Quando ninguém se entende

Opinião / 06/04/2019 - 06h00
Aristoteles Atheniense*
 
O deputado Rodrigo Maia (DEM-RJ) protagonizou atritos no último mês que afetaram a relação do Congresso com o Executivo, cujas consequências tornam-se imprevisíveis. <TB>Em princípio, o episódio envolveu o ministro Sérgio Moro, autor do pacote anticrime, que, a seu ver, poderia tramitar no Legislativo juntamente com a reforma da Previdência.
 
Na semana passada, Moro cobrou de Rodrigo Maia celeridade no processamento de seu estudo, revelando negligência em relação à missão que, de comum acordo, ficara acertada.

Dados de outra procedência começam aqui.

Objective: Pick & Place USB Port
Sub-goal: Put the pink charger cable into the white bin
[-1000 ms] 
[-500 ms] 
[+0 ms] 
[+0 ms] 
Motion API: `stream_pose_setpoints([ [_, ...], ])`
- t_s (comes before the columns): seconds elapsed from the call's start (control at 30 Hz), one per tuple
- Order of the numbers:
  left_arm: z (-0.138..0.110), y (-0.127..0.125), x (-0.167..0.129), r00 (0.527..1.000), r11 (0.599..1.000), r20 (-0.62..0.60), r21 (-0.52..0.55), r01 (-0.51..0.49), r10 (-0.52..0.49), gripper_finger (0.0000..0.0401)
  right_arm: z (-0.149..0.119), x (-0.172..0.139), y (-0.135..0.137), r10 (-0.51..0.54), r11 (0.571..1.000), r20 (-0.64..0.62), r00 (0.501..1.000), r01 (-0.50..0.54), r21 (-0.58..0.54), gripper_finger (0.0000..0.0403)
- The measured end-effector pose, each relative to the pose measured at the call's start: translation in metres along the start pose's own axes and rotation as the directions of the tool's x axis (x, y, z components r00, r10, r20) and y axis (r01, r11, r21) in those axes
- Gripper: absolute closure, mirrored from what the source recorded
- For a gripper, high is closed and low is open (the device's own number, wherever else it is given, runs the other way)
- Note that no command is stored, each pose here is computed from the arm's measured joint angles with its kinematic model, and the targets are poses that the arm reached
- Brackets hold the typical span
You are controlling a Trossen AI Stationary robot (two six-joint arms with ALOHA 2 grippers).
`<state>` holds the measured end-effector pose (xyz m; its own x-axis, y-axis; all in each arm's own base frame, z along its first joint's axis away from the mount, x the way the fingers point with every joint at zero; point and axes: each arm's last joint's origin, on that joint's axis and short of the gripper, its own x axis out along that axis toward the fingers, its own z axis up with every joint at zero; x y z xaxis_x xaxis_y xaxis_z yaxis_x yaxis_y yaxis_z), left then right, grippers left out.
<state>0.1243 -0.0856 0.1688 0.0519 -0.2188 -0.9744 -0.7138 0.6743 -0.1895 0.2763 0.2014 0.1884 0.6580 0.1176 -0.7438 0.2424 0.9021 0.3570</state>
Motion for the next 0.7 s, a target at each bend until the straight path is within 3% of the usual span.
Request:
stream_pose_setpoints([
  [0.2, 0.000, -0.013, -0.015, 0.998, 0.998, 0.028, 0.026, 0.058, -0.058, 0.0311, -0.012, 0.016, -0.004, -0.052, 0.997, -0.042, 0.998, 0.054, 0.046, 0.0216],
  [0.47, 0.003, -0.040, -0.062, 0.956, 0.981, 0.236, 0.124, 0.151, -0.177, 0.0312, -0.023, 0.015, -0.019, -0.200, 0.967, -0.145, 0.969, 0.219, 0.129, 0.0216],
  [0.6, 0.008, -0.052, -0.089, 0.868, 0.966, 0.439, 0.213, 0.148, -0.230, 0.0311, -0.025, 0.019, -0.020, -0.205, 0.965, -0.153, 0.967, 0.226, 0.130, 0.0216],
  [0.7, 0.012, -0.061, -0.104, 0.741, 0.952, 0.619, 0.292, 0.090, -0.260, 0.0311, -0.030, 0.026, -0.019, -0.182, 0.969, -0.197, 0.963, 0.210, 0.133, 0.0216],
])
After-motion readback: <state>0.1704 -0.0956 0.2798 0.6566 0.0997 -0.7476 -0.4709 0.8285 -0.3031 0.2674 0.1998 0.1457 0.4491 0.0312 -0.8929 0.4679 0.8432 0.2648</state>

A resposta do presidente da Câmara implicou numa reprimenda ao ministro: “Eu sou o presidente da Câmara, ele é funcionário do presidente Bolsonaro. Então, o presidente é quem tem que dialogar comigo. Ele está confundindo as bolas. Ele não é presidente da República”. 
 
Num visível desmerecimento ao trabalho elaborado por Moro, Maia adiantou que a proposta encaminhada pelo ministro da Justiça não passa de uma cópia do projeto confeccionado pelo ministro Alexandre de Moraes, na época em que estava à frente daquela Pasta. 
 
O fato trouxe dissabor a Sérgio Moro que, num curto espaço de tempo de sua atuação, defrontou com denúncia de uso de candidatos-laranja no PSL, além de retirar a criminalização do Caixa 2, devido à resistência de parlamentares, vindo a desfazer a nomeação de uma especialista em Segurança Pública para o Conselho Nacional de Política Criminal, premido por um dos filhos de Bolsonaro.
 
Agora, Maia virou sua metralhadora contra Bolsonaro, anunciando que deixaria a coordenação da reforma da Previdência após o presidente haver dito em Santiago que há em nosso país quem não queira “largar a velha política”, numa implícita condenação ao próprio Rodrigo Maia, a seu pai César Maia e a Moreira Franco, padrasto da esposa do presidente da Câmara.
 
Segundo Bolsonaro, mesmo não citando nomes, teria recebido o governo em uma crise “ética, moral e econômica”, qualificando o Brasil como o “campeão da corrupção”.
 
Na avaliação do cientista político Sérgio Abranches, a falta de coalizão com o Legislativo traz dificuldades para a governabilidade. Assim, “não faz sentido o presidente da Câmara ser articulador político de qualquer agenda do governo”, mesmo que seja do interesse dele. “Quem tem de fazer articulação é o presidente e suas lideranças, e elas não estão dando demonstração de ter capacidade para essa articulação (...). Então, acredito que essa reforma está no limbo, à deriva” (“O Estado de S. Paulo”, 24/3/19).
 
(*)Advogado, conselheiro Nato da OAB e diretor do IAB.